Tek-Tips is the largest IT community on the Internet today!

Members share and learn making Tek-Tips Forums the best source of peer-reviewed technical information on the Internet!

  • Congratulations TouchToneTommy on being selected by the Tek-Tips community for having the most helpful posts in the forums last week. Way to Go!

BGP issue

Status
Not open for further replies.

jkaftan

MIS
Apr 8, 2005
81
US
Sorry, this is a long one. I am really stuck on this one.

I have a dual homed ISP connection with BGP configured. I have my secondary ISP advertising the IP space proviced by my primary and it is prepended. All looks well when testing. Trace Routes and pinging works perfectly. From a 3rd ISP I can ping my servers on the DMZ. When I do a trace route I can see that my traffic jumps over to my secondary at some point so all looks well.

The problem is that it only works with ping. If I try to actually push or pull data it does not work.

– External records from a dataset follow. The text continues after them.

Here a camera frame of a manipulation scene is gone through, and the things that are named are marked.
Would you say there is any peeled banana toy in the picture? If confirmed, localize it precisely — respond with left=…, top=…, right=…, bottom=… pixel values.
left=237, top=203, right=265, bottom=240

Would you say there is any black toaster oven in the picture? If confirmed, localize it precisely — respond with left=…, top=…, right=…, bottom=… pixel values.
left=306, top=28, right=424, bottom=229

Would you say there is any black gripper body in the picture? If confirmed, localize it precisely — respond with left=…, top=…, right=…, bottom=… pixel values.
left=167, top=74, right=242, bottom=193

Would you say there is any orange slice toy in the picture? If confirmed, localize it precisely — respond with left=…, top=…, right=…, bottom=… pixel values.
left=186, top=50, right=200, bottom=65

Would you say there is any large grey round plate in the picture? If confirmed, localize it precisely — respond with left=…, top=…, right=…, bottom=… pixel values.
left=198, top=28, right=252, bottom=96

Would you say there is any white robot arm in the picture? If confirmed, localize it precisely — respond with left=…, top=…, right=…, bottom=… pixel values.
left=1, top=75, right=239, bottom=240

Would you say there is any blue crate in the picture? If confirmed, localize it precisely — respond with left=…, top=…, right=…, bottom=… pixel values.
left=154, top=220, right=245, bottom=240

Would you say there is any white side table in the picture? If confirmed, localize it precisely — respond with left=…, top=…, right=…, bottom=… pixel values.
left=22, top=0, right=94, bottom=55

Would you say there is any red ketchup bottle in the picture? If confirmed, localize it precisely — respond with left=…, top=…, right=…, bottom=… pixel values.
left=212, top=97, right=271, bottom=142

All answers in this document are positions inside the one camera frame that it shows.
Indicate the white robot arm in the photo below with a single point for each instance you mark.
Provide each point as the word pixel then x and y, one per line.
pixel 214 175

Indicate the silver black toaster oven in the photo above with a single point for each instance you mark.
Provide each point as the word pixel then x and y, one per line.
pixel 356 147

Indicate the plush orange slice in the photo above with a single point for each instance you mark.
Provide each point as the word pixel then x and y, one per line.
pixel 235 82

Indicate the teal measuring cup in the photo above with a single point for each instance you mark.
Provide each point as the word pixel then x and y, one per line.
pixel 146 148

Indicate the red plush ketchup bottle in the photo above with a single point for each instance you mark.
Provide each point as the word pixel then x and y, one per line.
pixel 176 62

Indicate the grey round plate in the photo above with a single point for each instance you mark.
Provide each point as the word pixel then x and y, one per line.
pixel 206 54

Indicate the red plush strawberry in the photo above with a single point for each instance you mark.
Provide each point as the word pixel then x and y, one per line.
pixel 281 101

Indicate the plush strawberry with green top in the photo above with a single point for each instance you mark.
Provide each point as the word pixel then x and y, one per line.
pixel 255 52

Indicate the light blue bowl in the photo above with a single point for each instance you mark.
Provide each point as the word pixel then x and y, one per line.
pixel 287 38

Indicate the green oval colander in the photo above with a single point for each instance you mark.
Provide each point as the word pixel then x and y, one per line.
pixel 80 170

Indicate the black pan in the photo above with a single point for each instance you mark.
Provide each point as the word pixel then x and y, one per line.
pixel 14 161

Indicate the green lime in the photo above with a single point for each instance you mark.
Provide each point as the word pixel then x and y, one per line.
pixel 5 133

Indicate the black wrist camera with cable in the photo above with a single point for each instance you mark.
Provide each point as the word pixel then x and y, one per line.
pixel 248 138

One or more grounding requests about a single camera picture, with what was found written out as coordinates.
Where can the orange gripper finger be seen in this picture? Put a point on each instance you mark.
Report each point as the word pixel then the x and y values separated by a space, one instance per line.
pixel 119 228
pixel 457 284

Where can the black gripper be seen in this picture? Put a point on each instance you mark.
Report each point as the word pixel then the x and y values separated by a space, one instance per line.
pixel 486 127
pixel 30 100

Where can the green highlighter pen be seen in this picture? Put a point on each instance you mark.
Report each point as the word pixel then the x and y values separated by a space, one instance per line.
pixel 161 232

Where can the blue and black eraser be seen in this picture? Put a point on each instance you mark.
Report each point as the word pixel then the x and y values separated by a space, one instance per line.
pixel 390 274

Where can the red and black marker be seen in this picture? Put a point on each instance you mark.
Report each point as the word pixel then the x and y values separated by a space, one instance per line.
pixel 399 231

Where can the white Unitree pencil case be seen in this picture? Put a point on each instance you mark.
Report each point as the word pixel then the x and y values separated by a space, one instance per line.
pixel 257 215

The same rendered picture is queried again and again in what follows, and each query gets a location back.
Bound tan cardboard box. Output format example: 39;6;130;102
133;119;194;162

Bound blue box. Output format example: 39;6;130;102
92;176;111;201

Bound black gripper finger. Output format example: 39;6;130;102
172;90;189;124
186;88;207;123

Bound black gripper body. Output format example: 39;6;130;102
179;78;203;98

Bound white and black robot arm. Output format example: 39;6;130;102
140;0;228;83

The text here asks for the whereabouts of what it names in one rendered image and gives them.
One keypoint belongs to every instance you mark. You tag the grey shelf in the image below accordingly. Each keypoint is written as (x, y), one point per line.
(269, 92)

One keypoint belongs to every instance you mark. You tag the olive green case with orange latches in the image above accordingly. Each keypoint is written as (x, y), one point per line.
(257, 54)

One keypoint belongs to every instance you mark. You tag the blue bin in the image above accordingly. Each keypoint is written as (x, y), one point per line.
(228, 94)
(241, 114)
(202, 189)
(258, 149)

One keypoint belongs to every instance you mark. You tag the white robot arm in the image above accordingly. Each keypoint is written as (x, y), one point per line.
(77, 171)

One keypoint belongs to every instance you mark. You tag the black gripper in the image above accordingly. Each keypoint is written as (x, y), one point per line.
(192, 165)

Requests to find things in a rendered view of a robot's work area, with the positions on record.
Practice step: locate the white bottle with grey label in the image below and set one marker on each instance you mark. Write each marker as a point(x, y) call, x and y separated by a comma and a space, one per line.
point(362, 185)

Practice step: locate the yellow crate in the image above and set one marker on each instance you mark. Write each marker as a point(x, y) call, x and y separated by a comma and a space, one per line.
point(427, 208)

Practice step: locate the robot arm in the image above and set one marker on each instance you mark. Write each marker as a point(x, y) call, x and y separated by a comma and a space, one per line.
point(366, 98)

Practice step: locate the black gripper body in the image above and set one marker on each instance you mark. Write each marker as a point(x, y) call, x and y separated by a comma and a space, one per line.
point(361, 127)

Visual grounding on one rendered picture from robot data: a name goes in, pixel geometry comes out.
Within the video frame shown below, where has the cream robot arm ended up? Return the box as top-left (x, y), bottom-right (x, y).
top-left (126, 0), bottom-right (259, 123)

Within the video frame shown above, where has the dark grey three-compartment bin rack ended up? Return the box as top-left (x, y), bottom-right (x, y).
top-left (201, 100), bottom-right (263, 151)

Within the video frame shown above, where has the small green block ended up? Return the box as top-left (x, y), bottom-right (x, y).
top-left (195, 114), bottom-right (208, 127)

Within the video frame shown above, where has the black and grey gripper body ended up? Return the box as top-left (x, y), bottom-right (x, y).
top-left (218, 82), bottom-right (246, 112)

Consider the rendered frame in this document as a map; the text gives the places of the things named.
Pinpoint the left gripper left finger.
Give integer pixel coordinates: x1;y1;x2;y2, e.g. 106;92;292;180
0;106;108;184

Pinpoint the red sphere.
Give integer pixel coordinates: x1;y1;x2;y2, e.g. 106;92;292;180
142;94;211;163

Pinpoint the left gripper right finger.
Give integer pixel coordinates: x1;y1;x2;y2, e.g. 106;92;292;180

I find that I get 0 packet loss with a small ping packet but as I approach 1500 Byte packets I get about a 22% loss of packets.

Both ISPs are saying they see no issue. My primary does see the packet loss with large packets but the secondary does not get the loss.

When I do a traceroute from my 3rd ISP connection I do see the traffic traverse the primary for about 5 hops before it jumps to my secondary. If the primary does a 1500 byte ping from the last hop before routing to the secondary there is no issue.

My claim is that there is an issue on the primary ISPs network prior to the traffic routing to the secondary. They say that all connections are shared and it the issue was theirs all of their customers would be having the same issue.

While testing I cannot get email, resolve DNS, get to our website (by IP or FQDN). From the inside I cannot get out to the internet by IP or FQDN. I can ping out by IP however.

Once the test is over and I bring up my connection to my primariy all returns to normal and I am fine.

 
Try ping testing with various payloads, like all ones and all zeroes. My first guess is that some piece of layer one equipment is beginning to fail and is having trouble putting bits onto the wire. This can manifest in weird ways. I was had an NIU that was beginning to fail, but it would only fail when we tried to send a particular 22-byte sequence through it. Very weird but easily repeatable and thoroughly documented.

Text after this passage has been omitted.